Each line of the listing below must be set down exactly.

-- Opening Marker --

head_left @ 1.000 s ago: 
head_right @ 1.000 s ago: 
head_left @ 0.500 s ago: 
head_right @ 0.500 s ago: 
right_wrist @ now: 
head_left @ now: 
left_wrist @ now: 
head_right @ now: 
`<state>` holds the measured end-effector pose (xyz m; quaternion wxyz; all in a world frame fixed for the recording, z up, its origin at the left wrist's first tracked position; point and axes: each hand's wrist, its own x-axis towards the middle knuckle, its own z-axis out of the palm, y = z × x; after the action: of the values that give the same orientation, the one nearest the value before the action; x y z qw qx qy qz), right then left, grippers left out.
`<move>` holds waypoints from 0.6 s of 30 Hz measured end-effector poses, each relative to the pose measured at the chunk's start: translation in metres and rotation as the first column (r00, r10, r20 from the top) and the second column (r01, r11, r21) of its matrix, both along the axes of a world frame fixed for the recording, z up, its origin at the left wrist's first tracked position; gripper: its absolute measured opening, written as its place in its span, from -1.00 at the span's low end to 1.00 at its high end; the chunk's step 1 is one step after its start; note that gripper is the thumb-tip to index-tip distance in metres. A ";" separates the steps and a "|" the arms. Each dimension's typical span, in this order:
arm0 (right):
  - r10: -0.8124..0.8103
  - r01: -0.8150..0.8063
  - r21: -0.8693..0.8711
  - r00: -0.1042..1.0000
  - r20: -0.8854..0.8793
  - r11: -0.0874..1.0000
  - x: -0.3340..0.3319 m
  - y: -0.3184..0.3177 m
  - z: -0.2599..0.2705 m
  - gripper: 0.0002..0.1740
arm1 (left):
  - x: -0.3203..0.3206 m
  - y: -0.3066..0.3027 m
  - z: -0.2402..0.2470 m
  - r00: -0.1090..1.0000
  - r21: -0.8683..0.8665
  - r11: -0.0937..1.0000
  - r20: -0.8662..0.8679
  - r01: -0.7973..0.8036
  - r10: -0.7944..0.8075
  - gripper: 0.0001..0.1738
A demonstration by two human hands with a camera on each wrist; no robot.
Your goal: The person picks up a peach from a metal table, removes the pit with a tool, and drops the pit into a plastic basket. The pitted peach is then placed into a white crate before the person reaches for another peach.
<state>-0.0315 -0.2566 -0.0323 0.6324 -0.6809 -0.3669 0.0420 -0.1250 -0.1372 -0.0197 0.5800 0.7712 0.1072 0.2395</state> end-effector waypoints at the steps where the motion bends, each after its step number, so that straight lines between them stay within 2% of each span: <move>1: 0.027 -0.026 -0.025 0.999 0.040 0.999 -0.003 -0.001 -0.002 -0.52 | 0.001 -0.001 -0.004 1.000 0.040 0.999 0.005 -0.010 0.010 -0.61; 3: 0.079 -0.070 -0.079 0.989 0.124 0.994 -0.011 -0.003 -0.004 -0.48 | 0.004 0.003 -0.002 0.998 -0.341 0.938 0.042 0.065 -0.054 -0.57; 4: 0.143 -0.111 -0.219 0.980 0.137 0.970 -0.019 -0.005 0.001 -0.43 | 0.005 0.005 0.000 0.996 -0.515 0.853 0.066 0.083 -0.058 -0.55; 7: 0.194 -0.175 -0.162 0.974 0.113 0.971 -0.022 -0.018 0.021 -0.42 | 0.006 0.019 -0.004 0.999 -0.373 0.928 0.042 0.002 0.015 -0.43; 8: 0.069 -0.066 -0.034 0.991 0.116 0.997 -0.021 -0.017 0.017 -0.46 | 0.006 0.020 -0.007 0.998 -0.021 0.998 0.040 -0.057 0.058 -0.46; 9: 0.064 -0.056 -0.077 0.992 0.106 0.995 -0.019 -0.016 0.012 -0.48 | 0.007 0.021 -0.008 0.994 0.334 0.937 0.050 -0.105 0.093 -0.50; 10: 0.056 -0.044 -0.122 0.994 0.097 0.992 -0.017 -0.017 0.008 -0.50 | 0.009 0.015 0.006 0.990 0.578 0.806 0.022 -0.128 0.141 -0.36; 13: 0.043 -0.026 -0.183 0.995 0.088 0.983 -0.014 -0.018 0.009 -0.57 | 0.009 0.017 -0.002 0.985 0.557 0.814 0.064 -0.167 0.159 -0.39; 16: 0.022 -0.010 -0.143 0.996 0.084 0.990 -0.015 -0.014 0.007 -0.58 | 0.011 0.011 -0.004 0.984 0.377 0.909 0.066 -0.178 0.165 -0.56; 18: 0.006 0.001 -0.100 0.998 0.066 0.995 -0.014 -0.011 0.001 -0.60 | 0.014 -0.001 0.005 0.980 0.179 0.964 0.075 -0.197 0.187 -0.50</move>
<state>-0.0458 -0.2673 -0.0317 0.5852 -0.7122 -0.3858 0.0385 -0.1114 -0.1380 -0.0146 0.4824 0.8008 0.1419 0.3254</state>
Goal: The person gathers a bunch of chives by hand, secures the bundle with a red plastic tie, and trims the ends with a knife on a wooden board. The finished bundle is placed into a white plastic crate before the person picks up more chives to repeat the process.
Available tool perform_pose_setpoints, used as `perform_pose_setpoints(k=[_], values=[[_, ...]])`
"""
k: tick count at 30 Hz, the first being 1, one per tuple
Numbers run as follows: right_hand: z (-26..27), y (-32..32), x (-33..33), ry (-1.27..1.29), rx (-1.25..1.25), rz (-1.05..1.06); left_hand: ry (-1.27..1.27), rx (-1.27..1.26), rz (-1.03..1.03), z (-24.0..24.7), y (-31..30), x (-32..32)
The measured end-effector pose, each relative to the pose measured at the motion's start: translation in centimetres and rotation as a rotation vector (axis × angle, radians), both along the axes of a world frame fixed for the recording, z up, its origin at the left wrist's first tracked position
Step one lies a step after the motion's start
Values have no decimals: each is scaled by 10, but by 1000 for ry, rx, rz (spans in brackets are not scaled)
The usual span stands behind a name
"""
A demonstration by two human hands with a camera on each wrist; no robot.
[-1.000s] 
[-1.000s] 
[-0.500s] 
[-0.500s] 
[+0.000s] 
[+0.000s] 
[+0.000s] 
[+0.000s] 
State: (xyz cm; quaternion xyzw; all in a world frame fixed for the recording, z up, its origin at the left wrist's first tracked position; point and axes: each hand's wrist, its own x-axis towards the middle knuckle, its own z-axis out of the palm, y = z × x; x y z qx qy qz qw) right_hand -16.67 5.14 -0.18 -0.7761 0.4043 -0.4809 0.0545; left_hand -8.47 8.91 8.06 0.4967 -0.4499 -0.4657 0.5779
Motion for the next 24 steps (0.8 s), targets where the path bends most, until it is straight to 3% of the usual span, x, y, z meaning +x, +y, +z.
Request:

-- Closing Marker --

• _WORKED SOLUTION_
head_left @ 1.000 s ago: 
head_right @ 1.000 s ago: 
head_left @ 0.500 s ago: 
head_right @ 0.500 s ago: 
right_wrist @ now: 
head_left @ now: 
left_wrist @ now: 
head_right @ now: 
`<state>` holds the measured end-effector pose (xyz m; quaternion wxyz; all in a world frame fixed for the recording, z up, its origin at the left wrist's first tracked position; point and axes: each hand's wrist, its own x-axis towards the middle knuckle, its own z-axis out of the palm, y = z × x; after the action: of the values that give the same orientation, the one nearest the value before the action; x y z qw qx qy qz), right then left, grippers left out.
`<move>` holds waypoints from 0.6 s of 30 Hz measured end-effector poses, each relative to the pose measured at the chunk's start: translation in metres and rotation as the first column (r00, r10, r20 from the top) and the second column (r01, r11, r21) of its matrix, both along the axes of a world frame fixed for the recording, z up, its origin at the left wrist's first tracked position; gripper: its absolute measured opening, written as its place in its span, from -1.00 at the span's low end to 1.00 at its high end; the chunk's step 1 is one step after its start; note that gripper is the thumb-tip to index-tip distance in metres. A ";" separates the steps and a "|" the arms. Each dimension's typical span, in this order:
arm0 (right):
  - r10: -0.8124..0.8103
  - r01: -0.8150..0.8063
  - r21: -0.8693..0.8711
  - r00: -0.1042..1.0000
  - r20: -0.8854..0.8793
  - r11: -0.0874..1.0000
  - x: -0.3340..0.3319 m
  - y: -0.3184..0.3177 m
  - z: -0.2599..0.2705 m
  - gripper: 0.0002..0.1740
arm1 (left):
  - x: -0.3203..0.3206 m
  - y: -0.3066..0.3027 m
  - z: -0.2402..0.2470 m
  - r00: -0.1090..1.0000
  - r21: -0.8683..0.8665
  - r11: -0.0937..1.0000
  - r20: -0.8662..0.8679
  - r01: -0.7973..0.8036
  - r10: -0.7944..0.8075
  - gripper: 0.0001..0.1738
A demonstration by two human hands with a camera on each wrist; no robot.
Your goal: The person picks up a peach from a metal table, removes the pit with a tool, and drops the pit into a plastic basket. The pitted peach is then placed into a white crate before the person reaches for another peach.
<state>-0.0315 -0.2566 -0.0323 0.6324 -0.6809 -0.3669 0.0420 -0.1250 -0.1372 -0.0197 0.5800 0.7712 0.1072 0.2395</state> end-effector waypoints at the steps where the motion bends, each after its step number, so that straight lines between them stay within 2% of each span: <move>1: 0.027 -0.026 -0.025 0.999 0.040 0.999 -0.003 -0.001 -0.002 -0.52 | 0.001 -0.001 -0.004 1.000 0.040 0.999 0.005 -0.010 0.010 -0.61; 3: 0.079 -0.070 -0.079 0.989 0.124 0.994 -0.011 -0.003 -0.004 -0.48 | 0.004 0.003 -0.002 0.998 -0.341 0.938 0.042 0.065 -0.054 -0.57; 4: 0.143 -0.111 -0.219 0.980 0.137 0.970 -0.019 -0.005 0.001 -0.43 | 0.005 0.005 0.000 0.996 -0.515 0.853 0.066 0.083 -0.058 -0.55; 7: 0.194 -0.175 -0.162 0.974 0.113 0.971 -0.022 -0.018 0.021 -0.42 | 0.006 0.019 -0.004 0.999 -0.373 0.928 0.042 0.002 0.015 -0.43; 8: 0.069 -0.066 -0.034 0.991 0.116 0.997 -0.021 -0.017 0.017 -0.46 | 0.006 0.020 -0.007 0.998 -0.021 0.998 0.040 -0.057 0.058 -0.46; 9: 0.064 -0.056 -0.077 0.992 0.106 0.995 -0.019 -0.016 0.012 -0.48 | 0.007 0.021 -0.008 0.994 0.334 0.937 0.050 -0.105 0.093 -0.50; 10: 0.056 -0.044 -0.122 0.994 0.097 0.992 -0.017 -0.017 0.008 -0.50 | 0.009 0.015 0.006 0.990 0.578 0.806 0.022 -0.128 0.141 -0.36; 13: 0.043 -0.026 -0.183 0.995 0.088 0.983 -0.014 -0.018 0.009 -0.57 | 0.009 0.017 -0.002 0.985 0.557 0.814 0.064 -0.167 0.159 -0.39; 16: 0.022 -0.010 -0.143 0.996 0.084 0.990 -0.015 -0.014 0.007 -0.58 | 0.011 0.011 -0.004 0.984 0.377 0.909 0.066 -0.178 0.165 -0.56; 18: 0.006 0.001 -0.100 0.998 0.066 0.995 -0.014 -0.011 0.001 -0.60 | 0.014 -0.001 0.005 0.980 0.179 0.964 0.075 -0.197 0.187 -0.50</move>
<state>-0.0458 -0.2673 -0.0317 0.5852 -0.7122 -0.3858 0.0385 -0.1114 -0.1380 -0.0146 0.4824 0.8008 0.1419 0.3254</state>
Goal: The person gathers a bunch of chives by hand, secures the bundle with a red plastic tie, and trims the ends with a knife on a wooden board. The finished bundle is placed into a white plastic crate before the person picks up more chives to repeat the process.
Available tool perform_pose_setpoints, used as `perform_pose_setpoints(k=[_], values=[[_, ...]])`
"""
k: tick count at 30 Hz, the first being 1, one per tuple
Numbers run as follows: right_hand: z (-26..27), y (-32..32), x (-33..33), ry (-1.27..1.29), rx (-1.25..1.25), rz (-1.05..1.06); left_hand: ry (-1.27..1.27), rx (-1.27..1.26), rz (-1.03..1.03), z (-24.0..24.7), y (-31..30), x (-32..32)
The measured end-effector pose, each relative to the pose measured at the motion's start: translation in centimetres and rotation as a rotation vector (axis × angle, radians), both along the axes of a world frame fixed for the recording, z up, its origin at the left wrist's first tracked position
Step one lies a step after the motion's start
Values have no decimals: each is scaled by 10, but by 1000 for ry, rx, rz (spans in brackets are not scaled)
The usual span stands behind a name
"""
A demonstration by two human hands with a camera on each wrist; no robot.
[-1.000s] 
[-1.000s] 
[-0.500s] 
[-0.500s] 
[+0.000s] 
[+0.000s] 
[+0.000s] 
[+0.000s] 
State: (xyz cm; quaternion xyzw; all in a world frame fixed for the recording, z up, its origin at the left wrist's first tracked position; point and axes: each hand's wrist, its own x-axis towards the middle knuckle, its own z-axis out of the palm, y = z × x; x y z qx qy qz qw) right_hand -16.67 5.14 -0.18 -0.7761 0.4043 -0.4809 0.0545; left_hand -8.47 8.91 8.06 0.4967 -0.4499 -0.4657 0.5779
Motion for the next 24 steps (0.8 s), targets where the path bends most, until it is straight to 3% of the usual span, x, y, z meaning +x, +y, +z.
Request:

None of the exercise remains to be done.